At the very dawn of the industrial era, Oliver Evans presented a model of the rational factory; the continuous processing of raw materials occurred in his famed late eighteenth-century automatic flour mill. Evans, and others of his age, may have been driven by what Biggs terms “the mechanistic philosophy of the Enlightenment,” but Evans’s example would not be followed for more than another century. Biggs notes the great technological developments that soon unfolded in textile manufacture. Spinning and weaving machines dramatically replaced (and reduced the cost of) hand labor. Yet, rationalized production was [End Page 246] not achieved in the impressive stone and brick, three and four story textile mills that heralded industrialization in the U.S. The factories were constructed by millwrights to house the new machinery with little concern for improving the flow and handling of materials through the entire productive process. In her brief treatment of the growth of textile manufacture, Biggs neglects important advances in throughprocessing. Although it may not have entailed the deliberate decision making that defines her rational factory, at least in the mills of Lowell, Massachusetts, an innovative system of production was achieved—with the hoisting of cleaned and carded raw materials to the top floors of the buildings for spinning; the reels of spun thread then brought downstairs for weaving, the finished bolts of cloth packaged on the ground floors. Unified belting systems for energy transmission were also developed. Early in the book, the reader in fact learns that Biggs does not associate rationalized manufacture with vertical production. Her study is a paean to one-story plants and horizontal manufacture. For her, early efforts at moving assembly-line production in meatpacking and canning represent the only bona fide advances toward the rational factory in the first stages of American industrialization (in this respect, the author also ignores certain assembly-line aspects of gun manufacture in her discussion of the development of interchangeable parts production techniques).

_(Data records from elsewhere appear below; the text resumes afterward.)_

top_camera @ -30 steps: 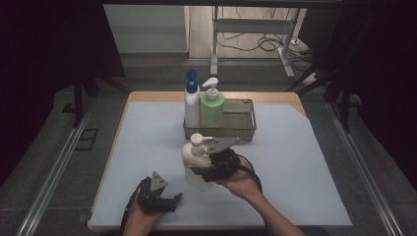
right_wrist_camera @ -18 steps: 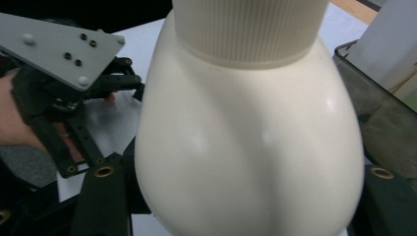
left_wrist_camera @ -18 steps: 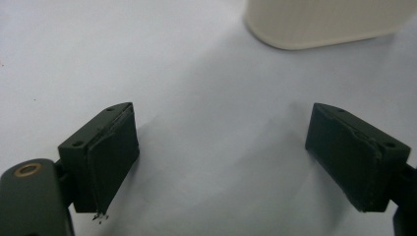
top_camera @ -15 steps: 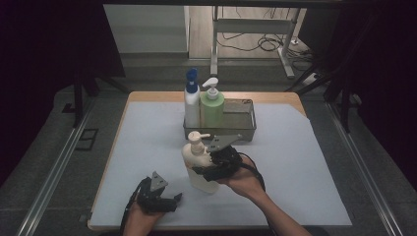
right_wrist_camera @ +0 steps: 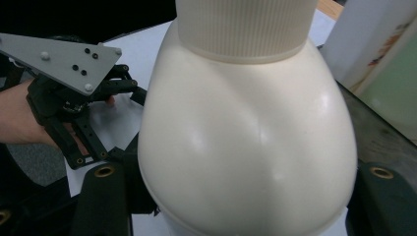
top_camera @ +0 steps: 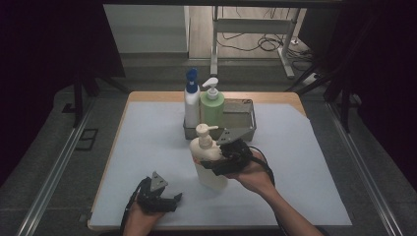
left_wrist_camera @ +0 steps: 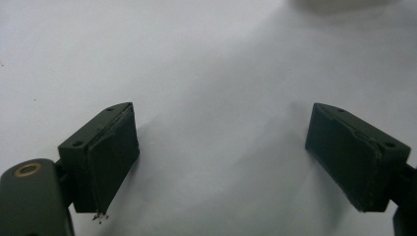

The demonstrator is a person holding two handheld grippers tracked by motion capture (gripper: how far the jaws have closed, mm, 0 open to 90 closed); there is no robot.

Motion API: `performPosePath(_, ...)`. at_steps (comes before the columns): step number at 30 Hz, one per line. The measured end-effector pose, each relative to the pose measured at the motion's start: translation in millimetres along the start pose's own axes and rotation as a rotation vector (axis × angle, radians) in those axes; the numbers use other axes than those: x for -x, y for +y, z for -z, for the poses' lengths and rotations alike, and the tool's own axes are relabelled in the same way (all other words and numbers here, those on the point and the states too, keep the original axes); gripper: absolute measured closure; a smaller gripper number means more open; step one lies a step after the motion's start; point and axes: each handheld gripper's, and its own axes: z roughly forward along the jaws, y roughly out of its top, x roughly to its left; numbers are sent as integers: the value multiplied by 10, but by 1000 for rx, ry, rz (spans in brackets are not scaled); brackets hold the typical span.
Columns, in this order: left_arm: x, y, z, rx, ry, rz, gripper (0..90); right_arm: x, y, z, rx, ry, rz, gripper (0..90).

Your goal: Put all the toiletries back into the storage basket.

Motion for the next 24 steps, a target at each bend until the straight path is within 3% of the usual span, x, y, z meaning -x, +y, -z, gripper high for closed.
performPosePath(24, -1, 0, 0, -1, -1, 0, 124, 423, 81, 443, 3, -105, -72, 364)
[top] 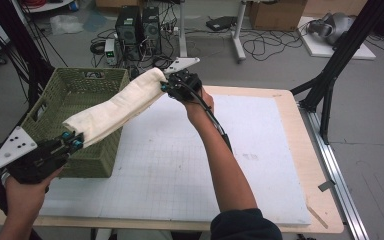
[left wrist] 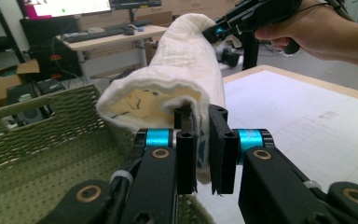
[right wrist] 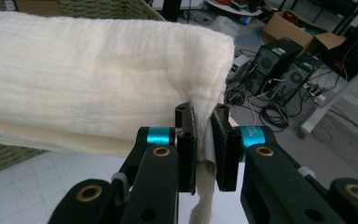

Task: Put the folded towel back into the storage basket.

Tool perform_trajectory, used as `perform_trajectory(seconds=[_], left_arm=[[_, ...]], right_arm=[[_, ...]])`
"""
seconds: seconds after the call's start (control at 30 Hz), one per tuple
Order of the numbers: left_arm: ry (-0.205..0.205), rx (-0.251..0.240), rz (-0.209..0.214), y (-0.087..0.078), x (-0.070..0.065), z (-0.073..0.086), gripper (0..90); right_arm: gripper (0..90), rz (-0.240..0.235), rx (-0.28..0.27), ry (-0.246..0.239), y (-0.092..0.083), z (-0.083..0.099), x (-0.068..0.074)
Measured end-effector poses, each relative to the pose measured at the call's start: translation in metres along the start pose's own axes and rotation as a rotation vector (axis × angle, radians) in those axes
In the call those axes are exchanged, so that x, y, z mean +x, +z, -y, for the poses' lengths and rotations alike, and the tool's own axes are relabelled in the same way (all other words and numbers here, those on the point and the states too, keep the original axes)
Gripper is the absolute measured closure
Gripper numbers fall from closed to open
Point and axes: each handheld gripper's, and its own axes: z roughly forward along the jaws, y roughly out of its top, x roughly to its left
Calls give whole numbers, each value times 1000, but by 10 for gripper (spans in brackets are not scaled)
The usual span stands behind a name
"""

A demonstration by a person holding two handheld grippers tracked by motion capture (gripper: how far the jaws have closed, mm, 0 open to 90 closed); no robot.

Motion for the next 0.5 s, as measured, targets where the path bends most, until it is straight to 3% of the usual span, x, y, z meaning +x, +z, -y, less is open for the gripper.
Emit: perform_trajectory(seconds=[0.5], left_arm=[[-27, -3, -108, -31, 34, 8, 824]], right_arm=[[822, -65, 0, -49, 54, -39, 25]])
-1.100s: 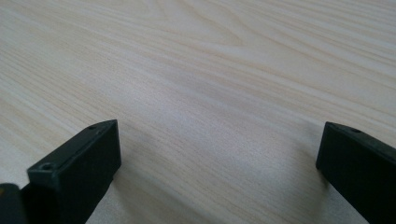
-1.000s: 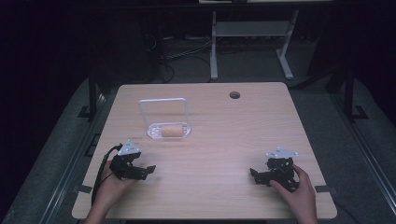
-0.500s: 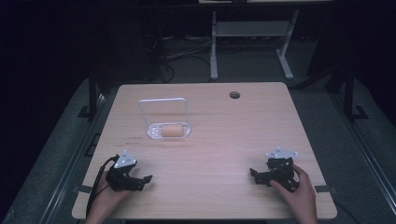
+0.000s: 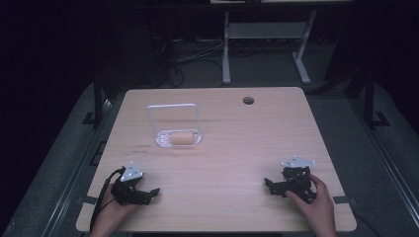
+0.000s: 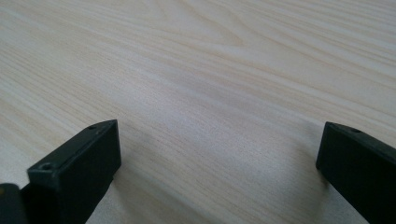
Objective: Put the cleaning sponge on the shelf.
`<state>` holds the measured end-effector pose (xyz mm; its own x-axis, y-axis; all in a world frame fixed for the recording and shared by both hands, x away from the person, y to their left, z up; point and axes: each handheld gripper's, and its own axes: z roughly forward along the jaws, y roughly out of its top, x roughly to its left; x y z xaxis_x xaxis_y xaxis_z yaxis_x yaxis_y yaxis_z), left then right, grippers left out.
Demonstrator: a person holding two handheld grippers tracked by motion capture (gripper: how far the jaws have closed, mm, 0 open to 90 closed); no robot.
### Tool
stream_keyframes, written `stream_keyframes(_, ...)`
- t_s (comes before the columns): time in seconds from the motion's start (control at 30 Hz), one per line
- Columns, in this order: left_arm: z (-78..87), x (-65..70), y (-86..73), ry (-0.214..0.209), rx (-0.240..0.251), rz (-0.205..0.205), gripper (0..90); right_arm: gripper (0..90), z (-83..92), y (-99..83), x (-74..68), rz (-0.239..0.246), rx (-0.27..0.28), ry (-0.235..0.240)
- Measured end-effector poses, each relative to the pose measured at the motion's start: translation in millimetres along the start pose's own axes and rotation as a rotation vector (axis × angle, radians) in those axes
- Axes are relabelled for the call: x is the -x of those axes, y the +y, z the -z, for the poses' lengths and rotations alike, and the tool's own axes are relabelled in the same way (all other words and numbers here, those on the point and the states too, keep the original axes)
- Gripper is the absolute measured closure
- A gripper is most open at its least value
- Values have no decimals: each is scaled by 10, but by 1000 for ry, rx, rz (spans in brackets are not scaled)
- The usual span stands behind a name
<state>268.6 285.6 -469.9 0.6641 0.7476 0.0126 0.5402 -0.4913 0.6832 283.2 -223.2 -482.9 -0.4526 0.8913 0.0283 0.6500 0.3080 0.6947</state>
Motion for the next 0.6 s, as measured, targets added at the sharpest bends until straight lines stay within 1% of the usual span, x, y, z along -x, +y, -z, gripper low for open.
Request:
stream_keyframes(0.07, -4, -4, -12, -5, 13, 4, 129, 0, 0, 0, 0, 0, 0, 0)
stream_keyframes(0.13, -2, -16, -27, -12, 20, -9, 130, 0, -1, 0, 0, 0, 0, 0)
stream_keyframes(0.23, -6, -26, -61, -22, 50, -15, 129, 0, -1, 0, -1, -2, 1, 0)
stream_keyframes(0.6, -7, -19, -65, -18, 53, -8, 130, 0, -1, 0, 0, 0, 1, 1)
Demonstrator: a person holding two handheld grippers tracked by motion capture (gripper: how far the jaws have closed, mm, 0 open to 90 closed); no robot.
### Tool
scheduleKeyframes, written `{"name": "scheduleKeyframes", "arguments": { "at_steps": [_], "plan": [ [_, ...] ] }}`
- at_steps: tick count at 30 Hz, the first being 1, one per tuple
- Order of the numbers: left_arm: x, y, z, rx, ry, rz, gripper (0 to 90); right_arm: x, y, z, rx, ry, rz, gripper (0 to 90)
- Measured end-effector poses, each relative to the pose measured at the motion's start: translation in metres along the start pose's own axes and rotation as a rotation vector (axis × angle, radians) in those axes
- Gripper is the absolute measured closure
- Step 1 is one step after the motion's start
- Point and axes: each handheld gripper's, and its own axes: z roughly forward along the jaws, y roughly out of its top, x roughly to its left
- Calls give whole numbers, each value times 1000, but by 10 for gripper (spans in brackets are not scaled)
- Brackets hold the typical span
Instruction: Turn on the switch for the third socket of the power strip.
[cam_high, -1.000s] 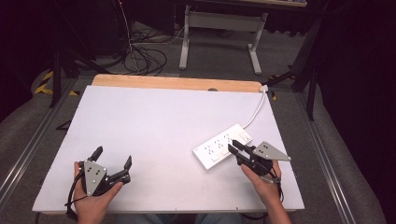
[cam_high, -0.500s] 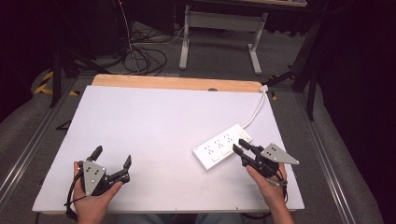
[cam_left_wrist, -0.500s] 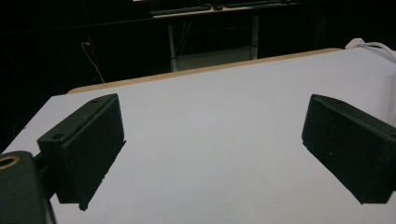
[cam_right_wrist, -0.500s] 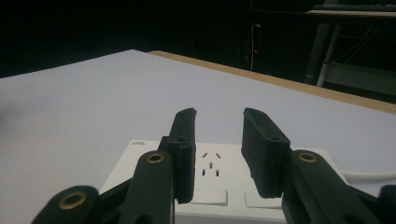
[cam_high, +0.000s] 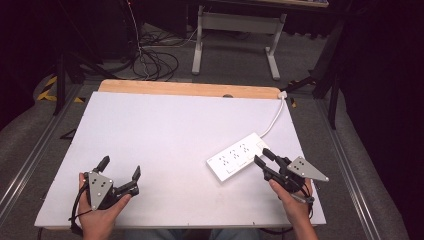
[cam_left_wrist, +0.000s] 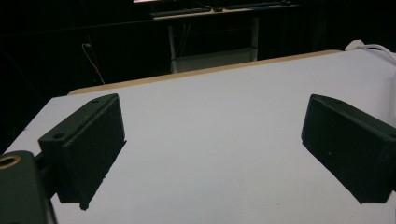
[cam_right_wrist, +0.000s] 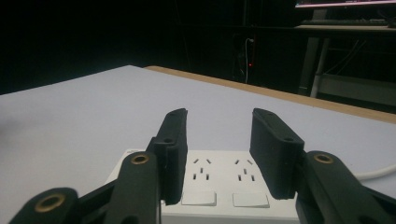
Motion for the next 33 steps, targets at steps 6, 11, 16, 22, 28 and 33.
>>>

Progress toward the rational factory accelerated after the Civil War, especially with the emergence of a new professional class of industrial engineers. Educated broadly at the Massachusetts Institute of Technology and other engineering schools, these men would possess and utilize expertise in plant construction and layout, materials flow and transport, and machinery as well as factory lighting, heating and ventilation. In overseeing the building of factories in the late nineteenth and early twentieth centuries, industrial engineers promoted the adoption of reinforced concrete walls and floors, traveling cranes, conveyor systems, internal railways, and electrification. Biggs notes that their endeavors overlapped with other emerging “engineers” of the American workplace: disciples of Frederick Winslow Taylor, who tended to have more microscopic views, attending to the cataloguing and regulation of specific work tasks, and so-called welfare workers, who developed various benefit programs that encouraged the greater loyalty and diligence of employees. Biggs emphasizes the mutual concerns and objectives of these pioneer management consultants—greater efficiency, fluidity and even interpersonal harmony in production; she does not analyze how these disparate professionals stepped on each others toes, vied for favor, and, in many cases, were disregarded. For Biggs, progress in creating the rational factory culminated with Henry Ford’s motor company and his model Highland Park and River Rouge plants. Biggs echoes recent interpretations of Ford that emphasize the firm’s staggered progress toward the mass production of cars. Ford’s first advances were in standardized parts production using precision single-purpose machinery; this and not moving assembly lines dramatically reduced the cost of manufacturing the Model T. With increased...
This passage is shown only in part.